## Goal of the exercise
Each line below is to be copied out exactly, and none may be omitted.

## Provided material

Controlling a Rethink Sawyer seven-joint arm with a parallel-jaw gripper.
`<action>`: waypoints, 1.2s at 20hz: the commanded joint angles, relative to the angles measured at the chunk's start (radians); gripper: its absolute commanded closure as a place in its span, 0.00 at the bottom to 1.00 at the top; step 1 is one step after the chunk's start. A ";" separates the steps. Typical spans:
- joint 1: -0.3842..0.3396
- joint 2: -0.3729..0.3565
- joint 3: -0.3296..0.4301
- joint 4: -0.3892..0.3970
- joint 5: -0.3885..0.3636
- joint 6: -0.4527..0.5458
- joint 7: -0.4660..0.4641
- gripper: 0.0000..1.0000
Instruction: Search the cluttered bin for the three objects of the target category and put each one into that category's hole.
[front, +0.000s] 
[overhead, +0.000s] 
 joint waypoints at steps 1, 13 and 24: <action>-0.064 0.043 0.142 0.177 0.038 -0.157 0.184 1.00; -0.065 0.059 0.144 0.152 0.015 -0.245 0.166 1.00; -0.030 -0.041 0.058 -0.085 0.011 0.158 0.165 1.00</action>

## Output below
Controlling a Rethink Sawyer seven-joint arm with a parallel-jaw gripper.
`<action>`: waypoints, 1.2s at 20hz: the commanded joint angles, relative to the angles measured at the chunk's start (radians); gripper: its absolute commanded closure as a place in its span, 0.00 at the bottom to 1.00 at the top; step 1 is one step after the chunk's start. A ";" separates the steps. Typical spans:
- joint 1: -0.3842..0.3396
- joint 2: -0.3729..0.3565
- joint 3: -0.3296..0.4301
- joint 4: -0.3892..0.3970
- joint 5: -0.3885..0.3636
- joint 6: -0.4527..0.5458
- joint 7: -0.4660..0.4641
- gripper: 0.0000..1.0000
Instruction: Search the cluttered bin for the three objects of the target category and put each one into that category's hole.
[front, +0.000s] 
[overhead, +0.000s] 
 joint waypoints at steps 1, 13 and 24: <action>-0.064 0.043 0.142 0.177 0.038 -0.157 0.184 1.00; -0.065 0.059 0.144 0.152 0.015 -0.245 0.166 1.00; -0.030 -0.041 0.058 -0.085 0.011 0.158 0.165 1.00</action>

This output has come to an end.